23.11.11

Education maternelle

Mon éducation était toute dans les yeux plus ou moins sereins et dans le sourire plus ou moins ouvert de ma mère.

Les rênes de mon coeur étaient dans le sien. Elle ne me demandait que d'être vrai et bon. Je n'avais aucune peine à l'être : mon père me donnait l'exemple de la sincérité jusqu'au scrupule ; ma mère, de la bonté jusqu'au dévouement le plus héroïque.

Mon âme, qui ne respirait que la bonté, ne pouvait pas produire autre chose. Je n'avais jamais à lutter ni avec moi-même ni avec personne. Tout m'attirait, rien ne me contraignait. Le peu qu'on m'enseignait m'était présenté comme une récompense.

Mes maîtres n'étaient que mon père et ma mère ; je les voyais lire, et je voulais lire ; je les voyais écrire, et je leur demandais de m'aider à former mes lettres. Tout cela se faisait en jouant, aux moments perdus, sur les genoux, dans le jardin, au coin du feu du salon, avec des sourires, des badinages, des caresses. J'y prenais goût ; je provoquais moi-même les courtes et amusantes leçons.

J'ai ainsi tout su, un peu plus tard, il est vrai, mais sans me souvenir comment j'ai appris, et sans qu'un sourcil se soit froncé pour me faire apprendre. J'avançais sans me sentir marcher. Ma pensée, toujours en communication avec celle de ma mère, se développait, pour ainsi dire, dans la sienne. Les autres mères ne portent que neuf mois leur enfant dans leur sein : je puis dire que la mienne m'a porté douze ans dans le sien, et que j'ai vécu de sa vie morale comme j'avais vécu de sa vie physique dans ses flancs, jusqu'au mompent où j'en fus arraché pour aller vivre de la vie putride ou tout au moins glaciale des collèges.
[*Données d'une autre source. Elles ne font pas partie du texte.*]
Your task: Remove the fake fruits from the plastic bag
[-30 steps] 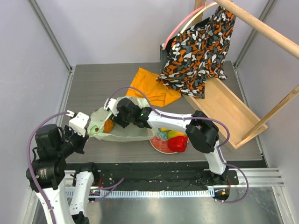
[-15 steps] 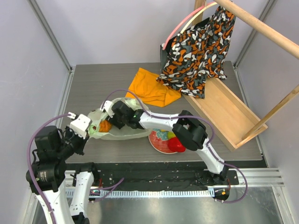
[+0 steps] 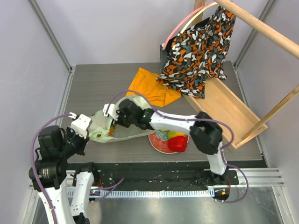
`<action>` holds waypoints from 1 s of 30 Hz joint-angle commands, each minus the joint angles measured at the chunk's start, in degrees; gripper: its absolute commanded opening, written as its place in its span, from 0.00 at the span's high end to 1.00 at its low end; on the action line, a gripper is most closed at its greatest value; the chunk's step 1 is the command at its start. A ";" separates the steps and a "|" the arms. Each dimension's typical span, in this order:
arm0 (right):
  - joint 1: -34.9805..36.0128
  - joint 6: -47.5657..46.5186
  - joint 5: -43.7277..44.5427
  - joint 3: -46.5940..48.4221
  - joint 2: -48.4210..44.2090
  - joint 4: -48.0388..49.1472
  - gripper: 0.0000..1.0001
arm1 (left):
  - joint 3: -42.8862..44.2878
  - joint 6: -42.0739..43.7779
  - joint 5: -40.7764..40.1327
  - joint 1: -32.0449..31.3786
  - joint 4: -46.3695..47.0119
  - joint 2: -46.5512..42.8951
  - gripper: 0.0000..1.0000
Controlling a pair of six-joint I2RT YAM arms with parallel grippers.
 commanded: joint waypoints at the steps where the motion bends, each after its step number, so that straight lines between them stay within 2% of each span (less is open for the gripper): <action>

Je n'eus donc ni maître d'écriture, ni maître de lecture, ni maître de langues. Un voisin de mon père, M. Bruys de Vaudran, homme de talent, retiré du monde où il avait beaucoup vécu, venait nous voir une fois par semaine ; il me donnait d'une très belle main des exemples dércriture que je copiais seul et que je lui remettais à corriger à son retour.

Le goût de la lecture m'avait pris de bonne heure. On avait peine à me trouver assez de livres appropriés à mon âge pour alimenter ma curiosité. Ces livres d'enfants ne me suffisaient déjà plus ; je regardais avec envie les volumes rangés sur quelques planches dans un petit cabinet du salon. Mais ma mère modérait chez moi cette impatience de connaître ; elle ne me livrait que peu à peu les livres, et avec intelligence.

La Bible abrégée et épurée, les Fables de La Fontaine, qui me paraissaient à la fois puériles, fausses et cruelles ; et que ne ne pus jamais apprendre par coeur ; les ouvrages de Mme de Genlis, ceux de Gerquin, des morceaux de Fénelon et de Bernardin de Saint-Pierre, qui me ravissaient dès ce temps-là ; la Jérusalem délivrée, Robinson, quelques tragédies de Voltaitre ; surout Mérope, lue par mon père à la veillée : c'est là que je puisais, comme la plante dans le sol, les premiers sucs nourriciers de ma jeune intelligence.

Mais je puisais surtout dans l'âme de ma mère ; je lisais à travers ses yeux, je sentais ses impressions, j'aimais à travers son amour. Elle me traduisait tout ; nature, sentiment, sensations, pensées. Sans elle, je n'aurais rien su épeler de la création que j'avais sous les yeux ; mais elle me mettait le doigt sur toute chose. Son âme était si lumineuse, si colorée et si chaude, qu'elle ne laissait de ténèbres et de froid sur rien.

En me faisant peu à peu tout comprendre, elle faisait en même temps tout aimer. En un mot, l'instruction insensible que je recevais n'était point une l'eçon : c'était l'action même de vivre, de penser et de sentir que j'accomplissais sous ses yeux, avec elle, comme elle et par elle. C'est ainsi que mon coeur se formait en moi sur un modèle que je n'avais pas même la peine de regarder, tant il était confondu avec mon propre coeur.